■ Assignment
In the entries that follow, the lines from the one with "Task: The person" through the one with "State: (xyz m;" are the ones to write out, exactly and with both ends included. Nothing else should appear.

Saved entries
■ ■ ■ ■ ■ ■ ■

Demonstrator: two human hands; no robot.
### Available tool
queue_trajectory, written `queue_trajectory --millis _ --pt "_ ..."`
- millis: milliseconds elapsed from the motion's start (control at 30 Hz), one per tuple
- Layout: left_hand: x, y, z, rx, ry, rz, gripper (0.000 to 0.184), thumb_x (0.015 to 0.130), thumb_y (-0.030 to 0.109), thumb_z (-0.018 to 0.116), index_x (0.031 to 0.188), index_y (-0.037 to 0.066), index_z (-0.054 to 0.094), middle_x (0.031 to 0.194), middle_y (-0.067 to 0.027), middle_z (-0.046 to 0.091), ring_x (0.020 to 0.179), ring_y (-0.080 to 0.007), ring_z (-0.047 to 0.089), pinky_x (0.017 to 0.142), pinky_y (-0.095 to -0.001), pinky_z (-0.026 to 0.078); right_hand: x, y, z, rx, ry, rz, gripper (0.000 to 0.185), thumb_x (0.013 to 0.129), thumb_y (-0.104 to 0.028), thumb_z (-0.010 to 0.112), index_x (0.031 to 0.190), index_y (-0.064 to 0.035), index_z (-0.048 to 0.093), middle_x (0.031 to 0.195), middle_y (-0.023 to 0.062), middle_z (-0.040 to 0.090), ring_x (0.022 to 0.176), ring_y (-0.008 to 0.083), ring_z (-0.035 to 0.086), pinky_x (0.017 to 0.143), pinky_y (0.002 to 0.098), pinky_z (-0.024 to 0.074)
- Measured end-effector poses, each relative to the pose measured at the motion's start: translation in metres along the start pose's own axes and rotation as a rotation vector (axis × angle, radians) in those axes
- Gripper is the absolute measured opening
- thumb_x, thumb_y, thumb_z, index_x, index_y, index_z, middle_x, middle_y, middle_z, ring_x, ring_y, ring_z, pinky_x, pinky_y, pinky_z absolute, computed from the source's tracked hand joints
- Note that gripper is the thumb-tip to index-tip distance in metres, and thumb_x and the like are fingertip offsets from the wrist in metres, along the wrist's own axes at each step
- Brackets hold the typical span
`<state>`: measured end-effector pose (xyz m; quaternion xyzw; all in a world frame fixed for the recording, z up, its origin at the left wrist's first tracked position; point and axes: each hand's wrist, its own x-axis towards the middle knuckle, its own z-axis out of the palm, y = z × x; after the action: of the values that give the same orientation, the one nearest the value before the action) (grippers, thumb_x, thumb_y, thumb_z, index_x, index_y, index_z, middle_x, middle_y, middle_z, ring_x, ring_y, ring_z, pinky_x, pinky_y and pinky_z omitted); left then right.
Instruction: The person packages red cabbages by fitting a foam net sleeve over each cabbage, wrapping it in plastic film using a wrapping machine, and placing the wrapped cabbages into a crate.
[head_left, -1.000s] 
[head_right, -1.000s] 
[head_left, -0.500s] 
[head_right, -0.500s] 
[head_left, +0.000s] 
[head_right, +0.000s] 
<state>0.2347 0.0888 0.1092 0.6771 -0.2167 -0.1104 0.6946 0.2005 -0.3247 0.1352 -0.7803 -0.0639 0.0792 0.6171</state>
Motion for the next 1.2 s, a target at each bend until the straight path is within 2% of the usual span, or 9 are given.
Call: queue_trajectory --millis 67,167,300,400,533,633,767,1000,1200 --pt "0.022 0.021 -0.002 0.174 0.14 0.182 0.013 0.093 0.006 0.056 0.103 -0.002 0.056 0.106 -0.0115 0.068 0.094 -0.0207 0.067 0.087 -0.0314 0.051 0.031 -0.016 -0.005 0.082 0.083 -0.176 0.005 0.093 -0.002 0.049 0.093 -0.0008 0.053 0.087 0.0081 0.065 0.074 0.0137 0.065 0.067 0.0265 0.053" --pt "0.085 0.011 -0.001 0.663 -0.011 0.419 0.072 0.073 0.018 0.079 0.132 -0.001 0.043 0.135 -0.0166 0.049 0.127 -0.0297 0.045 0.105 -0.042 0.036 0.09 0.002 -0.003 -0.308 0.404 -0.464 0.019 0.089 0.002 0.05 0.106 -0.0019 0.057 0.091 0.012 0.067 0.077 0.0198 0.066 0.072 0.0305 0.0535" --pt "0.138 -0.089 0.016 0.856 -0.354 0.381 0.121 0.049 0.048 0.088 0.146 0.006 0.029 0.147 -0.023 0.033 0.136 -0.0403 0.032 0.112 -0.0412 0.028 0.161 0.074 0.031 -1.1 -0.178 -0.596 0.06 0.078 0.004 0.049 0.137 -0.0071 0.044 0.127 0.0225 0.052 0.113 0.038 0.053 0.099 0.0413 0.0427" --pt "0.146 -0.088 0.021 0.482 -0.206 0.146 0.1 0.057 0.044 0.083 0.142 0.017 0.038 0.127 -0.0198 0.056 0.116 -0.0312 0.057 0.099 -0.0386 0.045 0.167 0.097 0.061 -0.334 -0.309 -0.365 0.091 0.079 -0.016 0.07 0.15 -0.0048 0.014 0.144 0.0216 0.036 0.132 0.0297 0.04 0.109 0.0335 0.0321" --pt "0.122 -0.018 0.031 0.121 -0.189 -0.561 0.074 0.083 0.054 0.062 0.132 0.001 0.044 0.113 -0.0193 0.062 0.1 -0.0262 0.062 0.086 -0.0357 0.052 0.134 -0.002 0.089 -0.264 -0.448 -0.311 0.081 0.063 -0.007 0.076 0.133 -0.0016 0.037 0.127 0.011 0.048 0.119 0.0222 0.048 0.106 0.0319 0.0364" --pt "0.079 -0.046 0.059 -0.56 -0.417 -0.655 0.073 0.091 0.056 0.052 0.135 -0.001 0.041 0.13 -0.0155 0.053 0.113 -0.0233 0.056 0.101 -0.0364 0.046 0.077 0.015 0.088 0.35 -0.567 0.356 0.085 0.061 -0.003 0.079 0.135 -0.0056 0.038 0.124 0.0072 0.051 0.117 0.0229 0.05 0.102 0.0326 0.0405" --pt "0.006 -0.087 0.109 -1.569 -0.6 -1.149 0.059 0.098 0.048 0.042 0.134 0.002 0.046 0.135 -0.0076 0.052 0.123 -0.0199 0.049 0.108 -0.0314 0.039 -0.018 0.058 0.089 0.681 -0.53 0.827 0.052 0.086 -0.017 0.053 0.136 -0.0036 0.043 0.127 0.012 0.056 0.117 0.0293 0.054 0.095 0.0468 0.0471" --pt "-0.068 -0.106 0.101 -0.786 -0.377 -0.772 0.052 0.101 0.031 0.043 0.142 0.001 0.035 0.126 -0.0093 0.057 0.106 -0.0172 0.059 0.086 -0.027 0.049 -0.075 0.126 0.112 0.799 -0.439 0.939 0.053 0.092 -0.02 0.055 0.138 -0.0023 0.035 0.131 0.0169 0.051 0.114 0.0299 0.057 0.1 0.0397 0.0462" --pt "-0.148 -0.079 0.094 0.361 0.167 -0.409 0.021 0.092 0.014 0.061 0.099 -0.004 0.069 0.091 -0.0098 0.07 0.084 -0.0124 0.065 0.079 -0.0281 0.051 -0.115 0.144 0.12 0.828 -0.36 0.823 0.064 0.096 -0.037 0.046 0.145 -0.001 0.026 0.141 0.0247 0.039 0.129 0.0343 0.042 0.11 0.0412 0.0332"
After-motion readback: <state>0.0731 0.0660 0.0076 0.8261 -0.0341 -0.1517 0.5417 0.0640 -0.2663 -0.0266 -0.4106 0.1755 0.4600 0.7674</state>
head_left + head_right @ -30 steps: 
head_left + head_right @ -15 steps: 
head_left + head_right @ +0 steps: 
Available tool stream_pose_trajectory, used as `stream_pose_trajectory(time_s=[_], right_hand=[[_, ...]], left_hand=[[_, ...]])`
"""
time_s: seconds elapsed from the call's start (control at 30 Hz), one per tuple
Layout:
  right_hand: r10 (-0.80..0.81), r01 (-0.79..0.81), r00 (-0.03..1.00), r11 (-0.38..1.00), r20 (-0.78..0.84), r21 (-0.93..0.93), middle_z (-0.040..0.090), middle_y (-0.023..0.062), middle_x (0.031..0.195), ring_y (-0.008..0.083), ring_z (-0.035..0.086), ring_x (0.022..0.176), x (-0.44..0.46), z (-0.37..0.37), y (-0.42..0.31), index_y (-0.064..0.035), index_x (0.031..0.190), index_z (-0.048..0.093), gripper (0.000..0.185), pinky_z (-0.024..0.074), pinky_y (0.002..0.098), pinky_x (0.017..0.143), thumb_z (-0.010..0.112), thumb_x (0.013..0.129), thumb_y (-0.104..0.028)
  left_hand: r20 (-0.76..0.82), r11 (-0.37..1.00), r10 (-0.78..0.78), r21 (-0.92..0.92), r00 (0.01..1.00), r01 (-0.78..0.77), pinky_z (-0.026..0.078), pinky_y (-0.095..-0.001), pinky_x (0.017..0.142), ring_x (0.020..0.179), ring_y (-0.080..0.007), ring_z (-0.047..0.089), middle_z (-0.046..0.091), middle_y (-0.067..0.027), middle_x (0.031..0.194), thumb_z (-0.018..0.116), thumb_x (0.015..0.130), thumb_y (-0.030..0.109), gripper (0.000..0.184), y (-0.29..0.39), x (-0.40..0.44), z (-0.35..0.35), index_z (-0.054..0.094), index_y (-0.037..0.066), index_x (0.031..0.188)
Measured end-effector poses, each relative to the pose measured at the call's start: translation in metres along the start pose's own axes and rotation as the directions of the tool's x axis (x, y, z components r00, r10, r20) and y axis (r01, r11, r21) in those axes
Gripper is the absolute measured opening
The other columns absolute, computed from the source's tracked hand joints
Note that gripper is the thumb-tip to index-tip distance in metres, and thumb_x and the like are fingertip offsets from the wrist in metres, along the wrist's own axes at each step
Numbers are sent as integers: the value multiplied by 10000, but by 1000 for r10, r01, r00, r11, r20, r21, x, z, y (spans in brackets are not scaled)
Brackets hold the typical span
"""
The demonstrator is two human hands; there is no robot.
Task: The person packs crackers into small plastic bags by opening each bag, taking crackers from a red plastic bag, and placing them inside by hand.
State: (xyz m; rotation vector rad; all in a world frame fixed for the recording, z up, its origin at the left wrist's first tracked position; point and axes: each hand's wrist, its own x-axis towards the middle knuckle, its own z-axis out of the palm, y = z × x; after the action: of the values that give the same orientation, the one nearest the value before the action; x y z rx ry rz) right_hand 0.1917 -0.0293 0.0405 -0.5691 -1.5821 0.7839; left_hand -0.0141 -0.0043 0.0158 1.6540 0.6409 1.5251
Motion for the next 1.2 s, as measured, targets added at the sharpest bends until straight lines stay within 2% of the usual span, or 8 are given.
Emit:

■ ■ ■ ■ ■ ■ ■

■ Answer to the problem
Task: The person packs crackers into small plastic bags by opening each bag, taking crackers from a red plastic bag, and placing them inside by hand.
State: (xyz m; rotation vector rad; all in a world frame fixed for the recording, z up, its origin at the left wrist's first tracked position; point and axes: each hand's wrist, its own x-axis towards the middle knuckle, its own z-axis out of the palm, y = z × x; after the action: of the values that give the same orientation, the one nearest the value before the action; x y z rx ry rz) right_hand 0.1917 -0.0293 0.0405 -0.5691 -1.5821 0.7839; left_hand -0.0141 -0.0043 0.0158 1.6540 0.6409 1.5251

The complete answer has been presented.